MicroRNA-362-5p promotes the proliferation and inhibits apoptosis of trophoblast cells via targeting glutathione-disulfide reductase

Gestational diabetes mellitus (GDM), a common complication of pregnancy, harms the health of pregnant women and fetuses. MicroRNAs (miRNAs) dysregulation in placenta is involved in GDM. Herein, we explored the roles of miR-362-5p in GDM. After high glucose (HG) treated HTR-8/SVneo cells, CCK-8 and flow cytometry were conducted to assess the capability of the proliferation and apoptosis, respectively. The data demonstrated that HG inhibited proliferation and induced apoptosis of HTR-8/SVneo cells. MiR-362-5p level was reduced in HG-treated cells and placenta tissues of GDM patients, measured by qPCR. Overexpressed miR-362-5p accelerated the proliferation and restrained apoptosis of HG-treated cells. Furthermore, glutathione-disulfide reductase (GSR) was verified as a target of miR-362-5p, through TargetScan database and dual-luciferase reporter assay. GSR was upregulated in GDM placenta tissues and was negatively regulated by miR-362-5p. Enforced GSR level abolished the effects of miR-362-5p overexpression on the proliferation and apoptosis of HTR-8/SVneo cells. Furthermore, miR-362-5p increased p-PI3K, p-AKT and bcl-2, while reduced bax and cleaved caspase3, which were abolished by GSR. In conclusion, miR-362-5p promoted cell proliferation and inhibited apoptosis via targeting GSR and activating PI3K/AKT pathway. The findings mentioned above suggested that miR-362-5p might be a therapy target of GDM.
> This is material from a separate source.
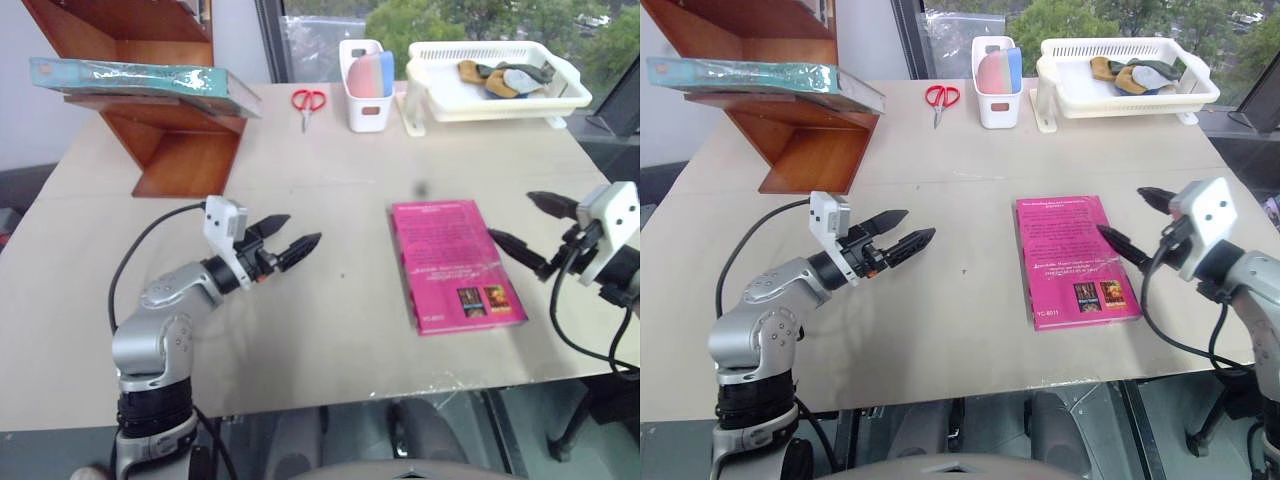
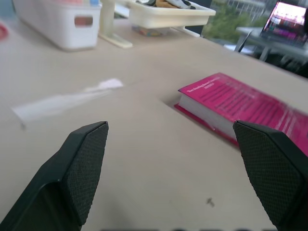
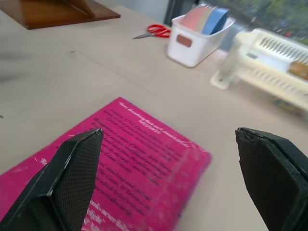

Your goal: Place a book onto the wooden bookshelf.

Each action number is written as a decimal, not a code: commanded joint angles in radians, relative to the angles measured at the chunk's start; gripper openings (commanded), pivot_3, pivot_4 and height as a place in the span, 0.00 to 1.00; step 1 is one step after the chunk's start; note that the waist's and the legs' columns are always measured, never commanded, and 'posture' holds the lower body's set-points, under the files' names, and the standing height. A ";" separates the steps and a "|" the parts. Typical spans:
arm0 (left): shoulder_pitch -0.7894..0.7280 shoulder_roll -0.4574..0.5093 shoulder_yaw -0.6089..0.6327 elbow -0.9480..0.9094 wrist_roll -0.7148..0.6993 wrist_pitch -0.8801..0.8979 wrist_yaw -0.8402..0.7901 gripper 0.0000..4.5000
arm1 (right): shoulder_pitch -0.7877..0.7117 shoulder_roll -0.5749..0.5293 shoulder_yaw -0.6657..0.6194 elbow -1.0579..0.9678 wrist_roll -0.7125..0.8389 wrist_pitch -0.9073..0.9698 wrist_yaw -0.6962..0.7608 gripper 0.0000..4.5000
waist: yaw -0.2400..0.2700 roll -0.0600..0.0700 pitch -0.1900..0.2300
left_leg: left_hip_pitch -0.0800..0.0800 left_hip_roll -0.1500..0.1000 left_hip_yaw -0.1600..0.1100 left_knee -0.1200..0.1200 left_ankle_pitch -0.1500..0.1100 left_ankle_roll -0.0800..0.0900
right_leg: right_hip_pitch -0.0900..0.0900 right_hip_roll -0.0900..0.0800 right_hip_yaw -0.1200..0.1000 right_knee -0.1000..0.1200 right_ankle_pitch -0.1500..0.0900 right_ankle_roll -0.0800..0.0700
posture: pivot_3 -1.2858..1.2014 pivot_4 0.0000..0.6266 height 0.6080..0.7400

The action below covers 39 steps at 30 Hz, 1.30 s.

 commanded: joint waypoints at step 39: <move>0.150 0.248 0.076 0.090 -0.144 -0.251 -0.109 0.99 | 0.177 -0.176 -0.144 0.124 -0.004 -0.049 0.070 1.00 | -0.004 -0.004 -0.002 | 0.004 0.000 0.001 -0.016 -0.002 0.002 | 0.004 -0.001 0.000 -0.019 0.000 -0.001 | 0.52 0.24 1.00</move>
妊娠糖尿病（Gestational diabetes mellitus, GDM）是妊娠期常见并发症，可对孕妇及胎儿的健康造成损害。胎盘组织中的微小RNA（microRNAs, miRNAs）表达失调参与了GDM的发病过程。本研究旨在探讨miR-362-5p在GDM中的作用。本研究采用高糖（high glucose, HG）处理HTR-8/SVneo细胞，分别通过CCK-8实验与流式细胞术检测细胞增殖与凋亡能力。实验结果显示，HG可抑制HTR-8/SVneo细胞的增殖并诱导其凋亡。经实时定量聚合酶链反应（quantitative real-time polymerase chain reaction, qPCR）检测发现，HG处理的细胞及GDM患者胎盘组织中miR-362-5p的表达水平均显著下调。过表达miR-362-5p可促进HG处理的HTR-8/SVneo细胞增殖，并抑制其凋亡。此外，通过TargetScan数据库预测及双荧光素酶报告基因实验验证，谷胱甘肽二硫化物还原酶（glutathione-disulfide reductase, GSR）被证实为miR-362-5p的靶基因。GSR在GDM患者胎盘组织中表达上调，且其表达受miR-362-5p的负向调控。过表达GSR可抵消miR-362-5p过表达对HTR-8/SVneo细胞增殖与凋亡产生的影响。此外，miR-362-5p可上调p-PI3K、p-AKT及Bcl-2的表达，而下调Bax及剪切型caspase-3的表达，上述效应均可被GSR所逆转。综上，miR-362-5p可通过靶向调控GSR并激活PI3K/AKT通路，促进细胞增殖并抑制细胞凋亡。上述研究结果表明，miR-362-5p有望成为GDM的治疗靶点。